## What to do:
Leave out the pictures and output the data verbatim.

## Source material:
___
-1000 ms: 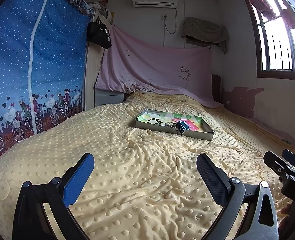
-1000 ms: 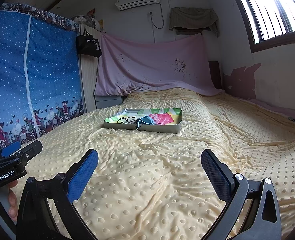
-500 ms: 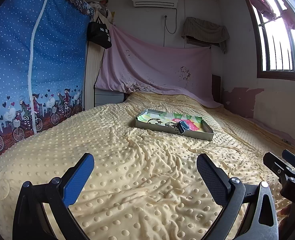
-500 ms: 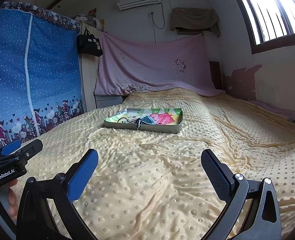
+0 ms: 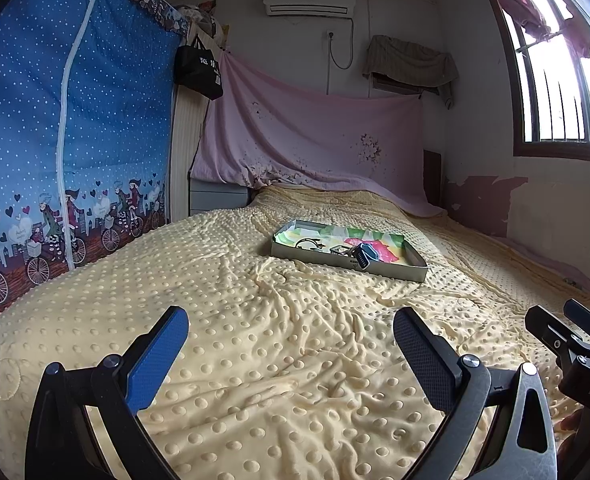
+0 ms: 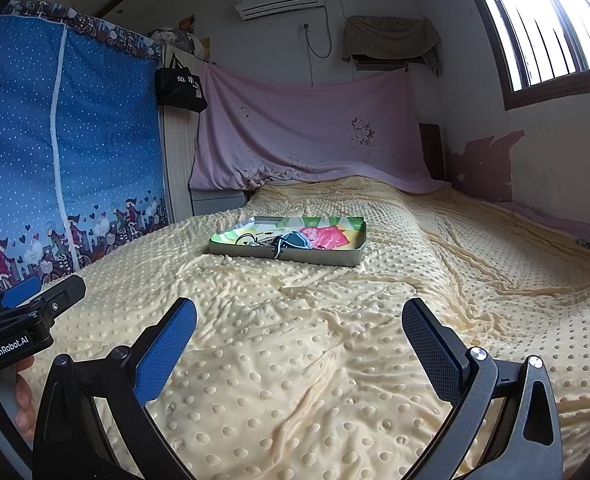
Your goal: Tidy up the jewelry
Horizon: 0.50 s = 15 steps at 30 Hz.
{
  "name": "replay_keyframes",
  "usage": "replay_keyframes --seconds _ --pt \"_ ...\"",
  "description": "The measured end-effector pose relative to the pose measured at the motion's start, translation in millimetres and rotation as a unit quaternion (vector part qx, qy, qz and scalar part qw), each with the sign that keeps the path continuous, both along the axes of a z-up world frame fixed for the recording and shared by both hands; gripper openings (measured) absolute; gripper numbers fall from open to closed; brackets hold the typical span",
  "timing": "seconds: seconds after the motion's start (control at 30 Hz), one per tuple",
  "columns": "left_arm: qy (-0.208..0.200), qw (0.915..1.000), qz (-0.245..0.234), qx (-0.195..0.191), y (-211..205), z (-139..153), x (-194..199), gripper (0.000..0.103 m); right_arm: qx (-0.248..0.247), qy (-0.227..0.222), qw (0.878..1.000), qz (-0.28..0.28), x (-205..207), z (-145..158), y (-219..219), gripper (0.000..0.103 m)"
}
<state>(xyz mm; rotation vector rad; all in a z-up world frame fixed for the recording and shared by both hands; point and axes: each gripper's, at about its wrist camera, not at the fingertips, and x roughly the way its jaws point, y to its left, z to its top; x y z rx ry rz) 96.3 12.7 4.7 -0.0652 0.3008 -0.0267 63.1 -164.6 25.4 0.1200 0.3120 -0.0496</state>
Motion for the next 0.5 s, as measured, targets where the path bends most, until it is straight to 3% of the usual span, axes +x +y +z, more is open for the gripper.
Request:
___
## Result of the task:
-1000 ms: 
-1000 ms: 
-500 ms: 
-500 ms: 
+0 ms: 
+0 ms: 
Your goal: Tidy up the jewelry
Horizon: 0.50 s = 15 steps at 30 Hz.
{
  "name": "replay_keyframes",
  "usage": "replay_keyframes --seconds _ --pt \"_ ...\"",
  "description": "The measured end-effector pose relative to the pose measured at the motion's start, translation in millimetres and rotation as a unit quaternion (vector part qx, qy, qz and scalar part qw), each with the sign that keeps the path continuous, both along the axes of a z-up world frame fixed for the recording and shared by both hands; gripper openings (measured) absolute; gripper numbers fall from open to closed; brackets hold the typical span",
  "timing": "seconds: seconds after the motion's start (control at 30 Hz), one per tuple",
  "columns": "left_arm: qy (-0.208..0.200), qw (0.915..1.000), qz (-0.245..0.234), qx (-0.195..0.191), y (-211..205), z (-139..153), x (-194..199), gripper (0.000..0.103 m); right_arm: qx (-0.248..0.247), qy (-0.227..0.222), qw (0.878..1.000), qz (-0.28..0.28), x (-205..207), z (-145..158), y (-219..219), gripper (0.000..0.103 m)"
}
<state>(xyz mm; rotation vector rad; all in a z-up world frame fixed for the recording and shared by both hands; point and axes: each gripper's, at about its wrist camera, not at the fingertips, and x roughly the way its jaws point, y to its left, z to its top; x y z rx ry rz) 96.3 12.7 4.7 -0.0652 0.3008 -0.0267 63.1 -164.6 25.4 0.1200 0.3120 -0.0496</state>
Motion for the next 0.5 s, as measured, targets where the path bends most, until it is straight to 3% of the usual span, axes +x +y +z, more is open for the gripper.
Request:

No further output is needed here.